Here I is the current, and R is the resistance.

Kirchhoff’s voltage law,

$\sum _{closedloop}V=0$ (ii)

The energy stored within the capacitor plates,

$U_c=1/2C{\epsilon }^2$ (iii)

In the steady state situation, there is no current going to the capacitors, so the resistors all have the same current.
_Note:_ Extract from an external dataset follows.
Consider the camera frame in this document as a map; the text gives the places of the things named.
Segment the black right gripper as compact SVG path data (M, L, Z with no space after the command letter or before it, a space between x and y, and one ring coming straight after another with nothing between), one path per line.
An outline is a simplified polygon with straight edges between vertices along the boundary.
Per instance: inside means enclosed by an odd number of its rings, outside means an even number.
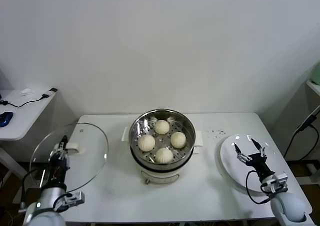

Thus, using equation (i) in the loop rule of equation (ii), the current value can be given s follows:

$$\begin{gathered} \epsilon -i{R}_1-i{R}_2-i{R}_3=0 \\ i=\frac{\epsilon }{R_4+R_2+R_3} \end{gathered}$$

Substitute the values in the above expression, and we get,

$\begin{array}{l}i=\frac{20.0V}{5.0\Omega +10.0\Omega +15.0\Omega }\\ =\frac{2}{3}A\end{array}$

Now, the voltage across the resistor R₁can be given using equation (i) as follows:

$\begin{array}{l}{v}_1=\left(\frac{2}{3}A\right))5.0\Omega )\\ =\frac{10}{3}V\\ \end{array}$

$$\begin{gathered} U_1=\frac{1}{2}\times \left(5.0\times {10}^{-6}F\right){\left(\frac{10}{3}V\right)}^2 \\ =2.78\times {10}^{-5}J \end{gathered}$$

Now, the voltage across the resistor R₂can be given using equation (i) as follows:

$\begin{array}{l}{v}_2=\left(\frac{2}{3}A\right)\left(10.0\Omega \right)\\ =\frac{20}{3}V\end{array}$

The above voltage is also the voltage value across capacitor 2, thus the energy stored within capacitor 2 can be given using equation (iii) as follows:

$$\begin{gathered} U_2=\frac{1}{2}\times \left(10.0\times {10}^{-6}F\right){\left(\frac{20}{3}V\right)}^2 \\ =2.22\times {10}^{-4}J \end{gathered}$$

Thus, the total energy stored within the given capacitors can be given as follows:

$\begin{array}{l}U=u_1+u_2\\ =2.78\times {10}^{-5}J+2.22\times {10}^{-4}J\\ =0.278\times {10}^{-4}J+2.22\times {10}^{-4}J\\ =2.498\times {10}^{-4}J\\ =2.50\times {10}^{-4}J\end{array}$

Hence, the value of the energy is $=2.50\times {10}^{-4}J$.